Work request
Would you set down the lines running from the one that holds "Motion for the" to the final line of the listing, both included, exactly and with no others?

Source data

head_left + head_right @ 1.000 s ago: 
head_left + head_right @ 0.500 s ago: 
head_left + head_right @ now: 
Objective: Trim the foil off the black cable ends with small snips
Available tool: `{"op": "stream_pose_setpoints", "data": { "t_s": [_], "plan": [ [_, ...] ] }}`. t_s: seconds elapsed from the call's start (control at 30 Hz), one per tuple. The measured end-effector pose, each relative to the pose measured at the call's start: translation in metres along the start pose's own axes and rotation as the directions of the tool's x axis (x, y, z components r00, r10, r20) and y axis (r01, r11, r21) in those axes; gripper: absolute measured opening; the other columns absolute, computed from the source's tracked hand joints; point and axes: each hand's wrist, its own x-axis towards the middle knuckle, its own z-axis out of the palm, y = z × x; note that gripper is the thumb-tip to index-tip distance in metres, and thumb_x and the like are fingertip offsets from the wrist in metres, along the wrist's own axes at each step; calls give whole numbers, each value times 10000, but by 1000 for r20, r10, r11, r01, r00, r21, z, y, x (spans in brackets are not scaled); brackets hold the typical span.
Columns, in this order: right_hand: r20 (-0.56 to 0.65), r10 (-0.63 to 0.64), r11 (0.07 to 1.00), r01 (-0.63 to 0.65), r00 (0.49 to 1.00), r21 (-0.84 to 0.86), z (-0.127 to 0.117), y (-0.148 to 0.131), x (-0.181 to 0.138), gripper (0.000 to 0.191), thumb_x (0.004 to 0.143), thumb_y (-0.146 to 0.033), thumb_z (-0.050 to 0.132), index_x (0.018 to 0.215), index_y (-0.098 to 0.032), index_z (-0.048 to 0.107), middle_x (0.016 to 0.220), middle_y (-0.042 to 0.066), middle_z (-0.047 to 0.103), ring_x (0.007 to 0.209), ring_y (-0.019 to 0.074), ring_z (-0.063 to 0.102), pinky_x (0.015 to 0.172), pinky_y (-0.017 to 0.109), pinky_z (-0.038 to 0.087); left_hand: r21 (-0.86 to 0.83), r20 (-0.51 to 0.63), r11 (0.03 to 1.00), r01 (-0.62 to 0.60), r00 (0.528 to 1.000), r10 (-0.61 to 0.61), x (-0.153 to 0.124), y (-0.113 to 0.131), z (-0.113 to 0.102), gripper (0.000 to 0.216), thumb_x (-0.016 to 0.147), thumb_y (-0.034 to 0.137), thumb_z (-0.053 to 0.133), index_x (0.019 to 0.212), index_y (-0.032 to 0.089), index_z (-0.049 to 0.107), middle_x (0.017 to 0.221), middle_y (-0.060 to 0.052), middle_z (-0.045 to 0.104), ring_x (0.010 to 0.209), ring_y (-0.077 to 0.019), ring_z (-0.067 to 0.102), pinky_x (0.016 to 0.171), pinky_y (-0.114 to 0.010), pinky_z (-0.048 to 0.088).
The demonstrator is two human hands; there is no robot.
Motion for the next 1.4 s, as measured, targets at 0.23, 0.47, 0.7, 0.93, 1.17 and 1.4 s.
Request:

Exercise output
Motion for the next 1.4 s, as measured, targets at 0.23, 0.47, 0.7, 0.93, 1.17 and 1.4 s.
Request:

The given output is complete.